MIT Scheme and STklos use square brackets #[...]
instead of angle brackets.
For example, MIT Scheme writes a port as
#[textual-i/o-port 12 for console]
.
The syntaxes #<...>
and #[...]
look as if the brackets are intended to delimit an S-expression
like parentheses delimit lists. But the delimiters tend to be
illusory.
Angle brackets are not delimiters in any Scheme implementation
nor in Common Lisp. They are identifier characters used in the
names of well-known procedures such as <
and
string>=
.
Scheme implementations accepting square brackets as list
delimiters are common but far from universal, and these
implementations tend to use #<...>
syntax for
unreadable data. STklos is the only known implementation which
both accepts [...]
lists and uses
#[...]
for unreadable data.
The use of identifier characters like <
>
as delimiters implies the writer will not
output a well-formed S-expression. The standard Scheme
write
procedure is meant to output an internally
consistent structure whereas display
may take more
liberties. The use of ill-formed syntax to write unreadable
objects suits the spirit of display
but not the
spirit of write
.
When one or more unreadable objects are nested in an otherwise readable structure, and are written using ill-formed syntax, the reader cannot recover any part of the structure. Nor can it recover subsequent structures from the same port. This will cause difficulties when S-expressions become more pervasive. As people work with larger and more heterogeneous expressions in a wider variety of contexts, it will be inconvenient to ensure that all written expressions consist only of readable objects.

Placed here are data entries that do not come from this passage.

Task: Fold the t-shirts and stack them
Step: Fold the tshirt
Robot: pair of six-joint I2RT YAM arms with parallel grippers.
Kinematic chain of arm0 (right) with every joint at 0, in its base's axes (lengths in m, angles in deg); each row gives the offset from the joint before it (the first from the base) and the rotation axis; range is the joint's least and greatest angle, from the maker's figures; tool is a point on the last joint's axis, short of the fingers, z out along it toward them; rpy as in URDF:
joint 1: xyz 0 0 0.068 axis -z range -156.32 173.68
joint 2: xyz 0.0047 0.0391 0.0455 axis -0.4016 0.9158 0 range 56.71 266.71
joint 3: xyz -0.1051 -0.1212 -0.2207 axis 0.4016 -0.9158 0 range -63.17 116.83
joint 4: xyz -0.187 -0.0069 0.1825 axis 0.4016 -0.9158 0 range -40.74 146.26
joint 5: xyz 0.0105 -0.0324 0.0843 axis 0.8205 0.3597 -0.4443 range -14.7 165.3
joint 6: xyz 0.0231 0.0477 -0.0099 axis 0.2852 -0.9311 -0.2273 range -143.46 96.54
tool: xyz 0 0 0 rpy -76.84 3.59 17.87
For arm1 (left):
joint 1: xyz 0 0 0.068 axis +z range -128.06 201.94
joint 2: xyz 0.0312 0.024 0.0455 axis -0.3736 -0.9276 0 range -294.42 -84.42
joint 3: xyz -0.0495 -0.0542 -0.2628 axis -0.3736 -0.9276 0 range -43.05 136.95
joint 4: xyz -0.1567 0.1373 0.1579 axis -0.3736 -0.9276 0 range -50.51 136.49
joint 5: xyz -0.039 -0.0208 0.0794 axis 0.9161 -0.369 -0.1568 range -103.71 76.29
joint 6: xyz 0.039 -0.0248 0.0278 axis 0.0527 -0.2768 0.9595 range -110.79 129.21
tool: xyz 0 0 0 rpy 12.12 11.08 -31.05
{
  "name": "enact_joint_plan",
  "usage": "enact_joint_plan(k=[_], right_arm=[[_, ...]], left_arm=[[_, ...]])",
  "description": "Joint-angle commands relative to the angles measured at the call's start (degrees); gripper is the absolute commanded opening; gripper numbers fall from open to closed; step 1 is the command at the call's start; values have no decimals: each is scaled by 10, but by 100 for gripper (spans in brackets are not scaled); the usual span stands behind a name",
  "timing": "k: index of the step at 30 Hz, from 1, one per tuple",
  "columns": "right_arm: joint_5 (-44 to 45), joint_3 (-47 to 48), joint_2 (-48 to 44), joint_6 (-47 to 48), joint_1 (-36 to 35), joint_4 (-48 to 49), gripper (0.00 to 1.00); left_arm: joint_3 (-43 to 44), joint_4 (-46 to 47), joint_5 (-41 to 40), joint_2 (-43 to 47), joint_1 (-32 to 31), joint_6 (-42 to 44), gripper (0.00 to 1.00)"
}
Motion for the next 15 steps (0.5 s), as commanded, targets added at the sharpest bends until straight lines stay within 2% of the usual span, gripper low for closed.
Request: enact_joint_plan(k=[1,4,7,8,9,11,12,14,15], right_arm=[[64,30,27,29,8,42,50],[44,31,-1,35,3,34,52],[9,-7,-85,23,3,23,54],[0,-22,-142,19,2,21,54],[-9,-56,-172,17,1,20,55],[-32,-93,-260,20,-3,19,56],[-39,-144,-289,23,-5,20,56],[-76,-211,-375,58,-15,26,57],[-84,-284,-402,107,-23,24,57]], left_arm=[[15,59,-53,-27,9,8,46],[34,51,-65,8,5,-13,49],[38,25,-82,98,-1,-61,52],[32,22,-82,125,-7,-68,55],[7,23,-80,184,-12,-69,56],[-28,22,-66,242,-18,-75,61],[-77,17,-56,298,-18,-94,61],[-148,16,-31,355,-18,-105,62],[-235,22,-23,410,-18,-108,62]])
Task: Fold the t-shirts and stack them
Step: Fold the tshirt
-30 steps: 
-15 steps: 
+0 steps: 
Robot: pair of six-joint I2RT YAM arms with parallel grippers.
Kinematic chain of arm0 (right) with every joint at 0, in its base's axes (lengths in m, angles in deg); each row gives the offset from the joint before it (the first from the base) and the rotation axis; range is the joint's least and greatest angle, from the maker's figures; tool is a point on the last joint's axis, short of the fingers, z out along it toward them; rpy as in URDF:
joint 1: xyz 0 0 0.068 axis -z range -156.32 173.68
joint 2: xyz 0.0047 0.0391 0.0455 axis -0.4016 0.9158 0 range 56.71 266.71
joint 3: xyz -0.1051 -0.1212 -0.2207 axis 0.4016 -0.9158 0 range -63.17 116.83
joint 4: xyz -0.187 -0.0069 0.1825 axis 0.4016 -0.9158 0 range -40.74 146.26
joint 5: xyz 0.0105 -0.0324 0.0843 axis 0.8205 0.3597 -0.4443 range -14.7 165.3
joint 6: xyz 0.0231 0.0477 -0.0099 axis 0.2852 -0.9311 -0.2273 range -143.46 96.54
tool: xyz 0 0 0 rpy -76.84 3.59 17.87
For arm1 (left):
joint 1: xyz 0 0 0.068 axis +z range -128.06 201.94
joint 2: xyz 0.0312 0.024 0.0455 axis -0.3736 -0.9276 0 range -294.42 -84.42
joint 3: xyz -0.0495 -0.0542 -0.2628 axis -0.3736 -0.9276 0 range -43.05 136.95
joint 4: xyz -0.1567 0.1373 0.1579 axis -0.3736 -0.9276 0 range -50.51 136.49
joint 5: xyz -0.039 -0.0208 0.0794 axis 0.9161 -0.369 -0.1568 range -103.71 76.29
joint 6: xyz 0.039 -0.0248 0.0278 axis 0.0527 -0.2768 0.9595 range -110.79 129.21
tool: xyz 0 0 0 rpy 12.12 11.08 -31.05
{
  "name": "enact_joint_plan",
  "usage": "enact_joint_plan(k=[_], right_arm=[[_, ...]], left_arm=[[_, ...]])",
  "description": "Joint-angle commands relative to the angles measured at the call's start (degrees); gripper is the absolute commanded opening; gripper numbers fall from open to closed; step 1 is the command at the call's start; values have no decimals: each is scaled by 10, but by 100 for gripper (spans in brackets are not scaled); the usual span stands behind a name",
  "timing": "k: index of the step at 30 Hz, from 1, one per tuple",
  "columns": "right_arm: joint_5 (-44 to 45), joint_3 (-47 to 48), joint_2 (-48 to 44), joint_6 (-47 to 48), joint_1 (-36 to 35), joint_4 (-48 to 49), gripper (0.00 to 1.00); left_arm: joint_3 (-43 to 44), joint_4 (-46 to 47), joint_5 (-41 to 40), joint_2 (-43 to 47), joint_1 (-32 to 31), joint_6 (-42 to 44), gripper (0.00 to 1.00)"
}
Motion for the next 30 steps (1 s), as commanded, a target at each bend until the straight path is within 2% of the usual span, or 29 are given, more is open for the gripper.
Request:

In this SRFI we talk about unreadable data in general and unreadable objects in particular.
An unreadable object is any object written as a well-formed S-expression such that the reader cannot recover the original object, but can recover a stand-in object representing the original.
For example, assume an implementation which can parse the
lexical syntax #[primitive append]
and extract a
list of two symbols, primitive
and
append
. The syntax represents an unreadable object
(presumably the standard procedure append
) and the
list is the stand-in for the original object.
Since the syntax is well-formed, the reader can keep reading past the unreadable object to recover more objects (if there are any). The reader can also handle structures containing any mix of readable and unreadable objects nested to an arbitrary depth. For example, the following structure is lightly adapted from Chez Scheme.
#[transcoded-port utf8-codec #[buffered-port #[binary-output-port stdout]]]
To differentiate between readable and unreadable objects in nested structures, this SRFI introduces a special data type for unreadable objects. (The data type simply encapsulates the stand-in object.)
The syntax #<...>
is deeply entrenched in
Lisp and Scheme culture and cannot be rooted out in any
reasonable amount of time. This SRFI tries to broker peace by not
dictating any particular syntax. Implementations are free to keep
using traditional syntax.
Unfortunately the #<...>
syntax does not
meet the requirements given above for unreadable
objects. For example, the Common Lisp specification
says:
#<
is not valid reader syntax. The Lisp reader will signal an error of typereader-error
on encountering#<
. This syntax is typically used in the printed representation of objects that cannot be read back in.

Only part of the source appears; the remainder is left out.